**TRY IT**. The result should be the listing below restated word for word, with images left out.
*** DATA TO USE Section Begins ***
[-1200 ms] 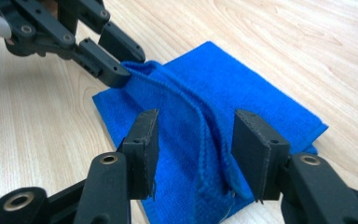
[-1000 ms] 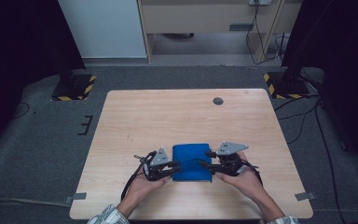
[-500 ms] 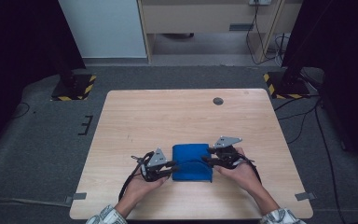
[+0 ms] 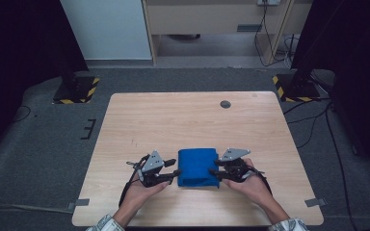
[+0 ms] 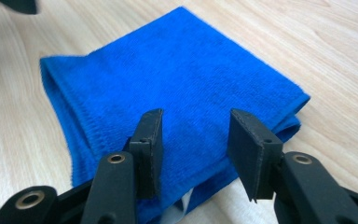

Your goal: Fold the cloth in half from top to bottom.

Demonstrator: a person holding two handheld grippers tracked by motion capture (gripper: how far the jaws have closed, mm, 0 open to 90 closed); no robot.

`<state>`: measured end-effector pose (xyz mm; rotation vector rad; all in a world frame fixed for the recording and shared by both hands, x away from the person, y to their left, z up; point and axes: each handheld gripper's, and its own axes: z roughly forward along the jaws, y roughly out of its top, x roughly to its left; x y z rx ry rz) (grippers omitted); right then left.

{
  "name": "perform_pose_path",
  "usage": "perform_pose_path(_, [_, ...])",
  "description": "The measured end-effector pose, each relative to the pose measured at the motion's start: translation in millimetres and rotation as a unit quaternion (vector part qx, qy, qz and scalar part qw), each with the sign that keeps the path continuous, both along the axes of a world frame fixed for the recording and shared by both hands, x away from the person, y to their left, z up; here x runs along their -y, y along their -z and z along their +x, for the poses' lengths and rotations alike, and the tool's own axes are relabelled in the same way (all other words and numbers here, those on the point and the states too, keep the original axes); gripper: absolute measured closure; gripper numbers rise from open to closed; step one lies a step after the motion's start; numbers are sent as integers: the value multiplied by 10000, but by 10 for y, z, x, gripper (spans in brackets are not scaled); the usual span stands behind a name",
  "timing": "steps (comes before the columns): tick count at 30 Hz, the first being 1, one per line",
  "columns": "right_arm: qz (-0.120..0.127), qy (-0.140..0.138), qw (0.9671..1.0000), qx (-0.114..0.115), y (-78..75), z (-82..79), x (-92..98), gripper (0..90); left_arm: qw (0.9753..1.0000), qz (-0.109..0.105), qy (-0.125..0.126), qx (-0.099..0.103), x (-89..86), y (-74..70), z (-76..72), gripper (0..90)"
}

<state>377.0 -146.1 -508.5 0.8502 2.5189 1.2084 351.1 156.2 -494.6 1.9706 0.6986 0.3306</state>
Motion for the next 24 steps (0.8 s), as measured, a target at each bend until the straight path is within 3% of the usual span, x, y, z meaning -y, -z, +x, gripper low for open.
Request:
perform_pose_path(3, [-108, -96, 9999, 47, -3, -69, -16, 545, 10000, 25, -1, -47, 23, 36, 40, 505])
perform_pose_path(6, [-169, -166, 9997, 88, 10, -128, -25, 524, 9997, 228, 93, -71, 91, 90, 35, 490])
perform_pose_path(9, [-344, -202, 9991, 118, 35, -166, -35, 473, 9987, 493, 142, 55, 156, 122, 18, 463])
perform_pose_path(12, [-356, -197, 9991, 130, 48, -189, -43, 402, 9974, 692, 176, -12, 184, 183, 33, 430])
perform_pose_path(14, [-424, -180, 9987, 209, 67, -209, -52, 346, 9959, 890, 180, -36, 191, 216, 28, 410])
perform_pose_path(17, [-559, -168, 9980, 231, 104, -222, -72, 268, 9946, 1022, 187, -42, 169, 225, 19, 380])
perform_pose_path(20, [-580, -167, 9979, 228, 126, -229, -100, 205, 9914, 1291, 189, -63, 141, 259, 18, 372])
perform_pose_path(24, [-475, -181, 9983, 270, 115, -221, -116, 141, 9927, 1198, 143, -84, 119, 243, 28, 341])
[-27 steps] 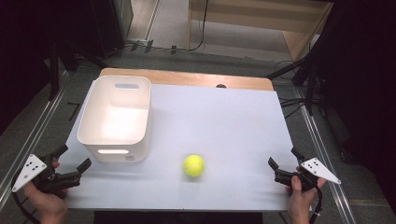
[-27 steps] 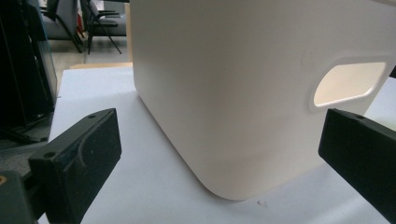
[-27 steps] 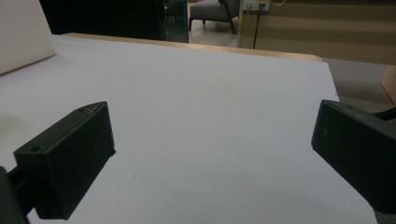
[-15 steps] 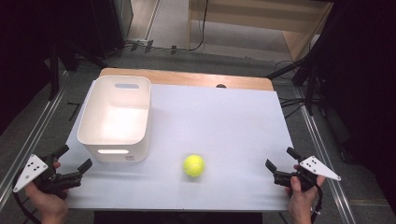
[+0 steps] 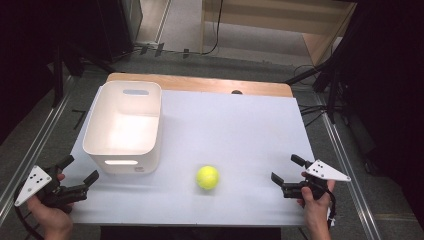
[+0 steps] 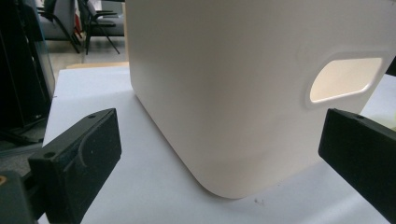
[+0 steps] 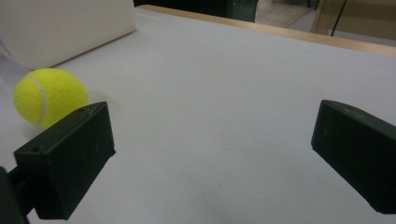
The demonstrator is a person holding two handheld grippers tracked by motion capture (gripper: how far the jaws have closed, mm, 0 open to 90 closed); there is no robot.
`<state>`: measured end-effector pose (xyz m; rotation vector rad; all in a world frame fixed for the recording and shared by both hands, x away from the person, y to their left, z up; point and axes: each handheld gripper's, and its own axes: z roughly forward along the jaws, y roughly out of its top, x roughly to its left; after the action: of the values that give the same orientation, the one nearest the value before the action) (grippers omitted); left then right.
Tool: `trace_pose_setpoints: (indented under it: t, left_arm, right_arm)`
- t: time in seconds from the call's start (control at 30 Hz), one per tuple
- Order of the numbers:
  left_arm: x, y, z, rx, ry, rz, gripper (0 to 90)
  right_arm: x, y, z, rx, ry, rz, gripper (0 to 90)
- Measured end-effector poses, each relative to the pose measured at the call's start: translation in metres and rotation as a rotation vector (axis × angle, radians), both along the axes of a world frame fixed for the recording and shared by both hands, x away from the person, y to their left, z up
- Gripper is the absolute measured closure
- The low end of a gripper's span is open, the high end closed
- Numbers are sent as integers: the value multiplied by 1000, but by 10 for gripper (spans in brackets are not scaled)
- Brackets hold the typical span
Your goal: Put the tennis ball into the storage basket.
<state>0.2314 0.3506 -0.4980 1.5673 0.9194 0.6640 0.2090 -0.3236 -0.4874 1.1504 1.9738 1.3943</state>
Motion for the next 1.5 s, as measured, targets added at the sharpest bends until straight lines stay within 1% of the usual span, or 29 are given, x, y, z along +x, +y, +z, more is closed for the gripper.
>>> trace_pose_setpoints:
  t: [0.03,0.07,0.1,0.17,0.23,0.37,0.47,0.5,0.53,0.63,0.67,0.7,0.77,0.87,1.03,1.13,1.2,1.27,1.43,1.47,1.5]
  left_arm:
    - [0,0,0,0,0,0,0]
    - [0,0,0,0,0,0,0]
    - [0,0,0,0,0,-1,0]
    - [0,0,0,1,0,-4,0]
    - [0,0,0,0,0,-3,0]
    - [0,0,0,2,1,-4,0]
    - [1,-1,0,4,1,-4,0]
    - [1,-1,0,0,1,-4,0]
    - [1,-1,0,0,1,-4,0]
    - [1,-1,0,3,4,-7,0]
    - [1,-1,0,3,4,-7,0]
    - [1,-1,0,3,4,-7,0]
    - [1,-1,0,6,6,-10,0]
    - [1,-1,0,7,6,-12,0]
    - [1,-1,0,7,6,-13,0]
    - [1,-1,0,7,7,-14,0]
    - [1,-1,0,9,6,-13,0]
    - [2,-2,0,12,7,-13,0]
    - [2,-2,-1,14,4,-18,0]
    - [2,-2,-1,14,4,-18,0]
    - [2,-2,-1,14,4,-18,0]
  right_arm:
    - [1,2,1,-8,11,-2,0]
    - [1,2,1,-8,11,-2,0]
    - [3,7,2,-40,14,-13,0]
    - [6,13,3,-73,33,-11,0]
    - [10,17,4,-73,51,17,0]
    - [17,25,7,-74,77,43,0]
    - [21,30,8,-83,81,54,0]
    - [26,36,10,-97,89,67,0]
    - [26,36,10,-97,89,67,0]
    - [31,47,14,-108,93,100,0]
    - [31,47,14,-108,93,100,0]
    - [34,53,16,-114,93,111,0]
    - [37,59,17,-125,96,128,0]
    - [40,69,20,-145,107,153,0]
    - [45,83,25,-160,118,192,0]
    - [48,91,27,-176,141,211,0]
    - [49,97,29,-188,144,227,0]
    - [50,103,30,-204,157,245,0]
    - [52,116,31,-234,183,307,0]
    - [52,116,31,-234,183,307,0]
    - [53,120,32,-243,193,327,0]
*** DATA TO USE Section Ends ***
**THE COMPLETED TASK**.
[-1200 ms] 
[-1000 ms] 
[-500 ms] 
[+0 ms] 
[+0 ms] 

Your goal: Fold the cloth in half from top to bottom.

Demonstrator: a person holding two handheld grippers tracked by motion capture (gripper: how far the jaws have closed, mm, 0 open to 90 closed); no robot.

`<state>`: measured end-effector pose (xyz mm; rotation vector rad; all in a world frame fixed for the recording and shared by both hands, x away from the person, y to their left, z up; point and axes: each handheld gripper's, and its own axes: z roughly forward along the jaws, y roughly out of its top, x roughly to its left; x y z rx ry rz) (grippers omitted); right then left.

{
  "name": "perform_pose_path",
  "usage": "perform_pose_path(_, [_, ...])",
  "description": "The measured end-effector pose, each relative to the pose measured at the motion's start: translation in millimetres and rotation as a unit quaternion (vector part qx, qy, qz and scalar part qw), each with the sign that keeps the path continuous, both along the axes of a world frame fixed for the recording and shared by both hands, x away from the person, y to their left, z up; here x runs along their -y, y along their -z and z along their +x, for the poses' lengths and rotations alike, and the tool's own axes are relabelled in the same way (all other words and numbers here, those on the point and the states too, keep the original axes); gripper: absolute measured closure; gripper numbers rise from open to closed; step one lies a step after the motion's start; numbers are sent as integers: the value multiplied by 10000, but by 10 for y, z, x, gripper (spans in brackets are not scaled); the usual span stands behind a name",
  "timing": "steps (comes before the columns): tick count at 30 Hz, the first being 1, one per line",
  "columns": "right_arm: qz (-0.120..0.127), qy (-0.140..0.138), qw (0.9671..1.0000), qx (-0.114..0.115), y (-78..75), z (-82..79), x (-92..98), gripper (0..90); left_arm: qw (0.9753..1.0000), qz (-0.109..0.105), qy (-0.125..0.126), qx (-0.099..0.103), x (-89..86), y (-74..70), z (-76..72), gripper (0..90)"
}

<state>377.0 -146.1 -508.5 0.8502 2.5189 1.2084 351.1 156.2 -494.6 1.9706 0.6986 0.3306</state>
Motion for the next 24 steps (0.8 s), as measured, a target at each bend until the straight path is within 3% of the usual span, x, y, z meaning -y, -z, +x, gripper low for open.
Request:
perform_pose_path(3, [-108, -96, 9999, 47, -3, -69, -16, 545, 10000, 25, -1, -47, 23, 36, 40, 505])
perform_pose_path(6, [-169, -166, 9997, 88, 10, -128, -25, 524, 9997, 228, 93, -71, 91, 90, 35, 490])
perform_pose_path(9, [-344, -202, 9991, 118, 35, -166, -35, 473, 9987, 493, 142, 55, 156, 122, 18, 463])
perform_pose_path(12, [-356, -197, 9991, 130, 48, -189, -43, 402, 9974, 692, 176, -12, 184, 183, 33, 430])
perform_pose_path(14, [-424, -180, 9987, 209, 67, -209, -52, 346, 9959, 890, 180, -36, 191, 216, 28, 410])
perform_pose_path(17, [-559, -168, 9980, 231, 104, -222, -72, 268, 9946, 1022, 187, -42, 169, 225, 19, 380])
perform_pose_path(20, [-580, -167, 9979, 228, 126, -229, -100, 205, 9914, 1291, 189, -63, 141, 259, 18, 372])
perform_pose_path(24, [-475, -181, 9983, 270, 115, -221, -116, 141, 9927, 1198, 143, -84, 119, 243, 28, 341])
[-27 steps] 
[-27 steps] 
[-27 steps] 
[-15 steps] 
[+0 steps] 
[+0 steps] 
[+0 steps] 
The demonstrator is a person holding two handheld grippers tracked by motion capture (gripper: how far the jaws have closed, mm, 0 open to 90 closed); there is no robot.
`<state>`: measured end-effector pose (xyz m; rotation vector rad; all in a world frame fixed for the recording and shared by both hands, x away from the person, y to their left, z up; point and axes: each handheld gripper's, and its own axes: z roughly forward along the jaws, y roughly out of its top, x roughly to its left; after the action: of the values that give the same orientation, the one nearest the value before the action) (grippers omitted); left then right.
Tool: `trace_pose_setpoints: (indented under it: t, left_arm, right_arm)`
- t: time in seconds from the call's start (control at 30 Hz), one per tuple
- Order of the numbers:
  left_arm: x, y, z, rx, ry, rz, gripper (0 to 90)
  right_arm: x, y, z, rx, ry, rz, gripper (0 to 90)
- Measured end-effector poses, each relative to the pose measured at the call's start: translation in metres and rotation as a rotation vector (axis × angle, radians), both along the axes of a world frame fixed for the recording and shared by both hands, x away from the person, y to their left, z up
- Gripper is the absolute measured closure
- The low end of a gripper's span is open, the high end closed
- Numbers are sent as integers: the value multiplied by 1000, but by 10 for gripper (spans in brackets are not scaled)
- Brackets hold the typical span
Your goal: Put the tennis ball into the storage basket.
<state>0.2314 0.3506 -0.4980 1.5673 0.9194 0.6640 0.2090 -0.3236 -0.4874 1.1504 1.9738 1.3943</state>
Motion for the next 1.5 s, as measured, targets added at the sharpest bends until straight lines stay within 1% of the usual span, or 29 are given, x, y, z along +x, +y, +z, more is closed for the gripper.
>>> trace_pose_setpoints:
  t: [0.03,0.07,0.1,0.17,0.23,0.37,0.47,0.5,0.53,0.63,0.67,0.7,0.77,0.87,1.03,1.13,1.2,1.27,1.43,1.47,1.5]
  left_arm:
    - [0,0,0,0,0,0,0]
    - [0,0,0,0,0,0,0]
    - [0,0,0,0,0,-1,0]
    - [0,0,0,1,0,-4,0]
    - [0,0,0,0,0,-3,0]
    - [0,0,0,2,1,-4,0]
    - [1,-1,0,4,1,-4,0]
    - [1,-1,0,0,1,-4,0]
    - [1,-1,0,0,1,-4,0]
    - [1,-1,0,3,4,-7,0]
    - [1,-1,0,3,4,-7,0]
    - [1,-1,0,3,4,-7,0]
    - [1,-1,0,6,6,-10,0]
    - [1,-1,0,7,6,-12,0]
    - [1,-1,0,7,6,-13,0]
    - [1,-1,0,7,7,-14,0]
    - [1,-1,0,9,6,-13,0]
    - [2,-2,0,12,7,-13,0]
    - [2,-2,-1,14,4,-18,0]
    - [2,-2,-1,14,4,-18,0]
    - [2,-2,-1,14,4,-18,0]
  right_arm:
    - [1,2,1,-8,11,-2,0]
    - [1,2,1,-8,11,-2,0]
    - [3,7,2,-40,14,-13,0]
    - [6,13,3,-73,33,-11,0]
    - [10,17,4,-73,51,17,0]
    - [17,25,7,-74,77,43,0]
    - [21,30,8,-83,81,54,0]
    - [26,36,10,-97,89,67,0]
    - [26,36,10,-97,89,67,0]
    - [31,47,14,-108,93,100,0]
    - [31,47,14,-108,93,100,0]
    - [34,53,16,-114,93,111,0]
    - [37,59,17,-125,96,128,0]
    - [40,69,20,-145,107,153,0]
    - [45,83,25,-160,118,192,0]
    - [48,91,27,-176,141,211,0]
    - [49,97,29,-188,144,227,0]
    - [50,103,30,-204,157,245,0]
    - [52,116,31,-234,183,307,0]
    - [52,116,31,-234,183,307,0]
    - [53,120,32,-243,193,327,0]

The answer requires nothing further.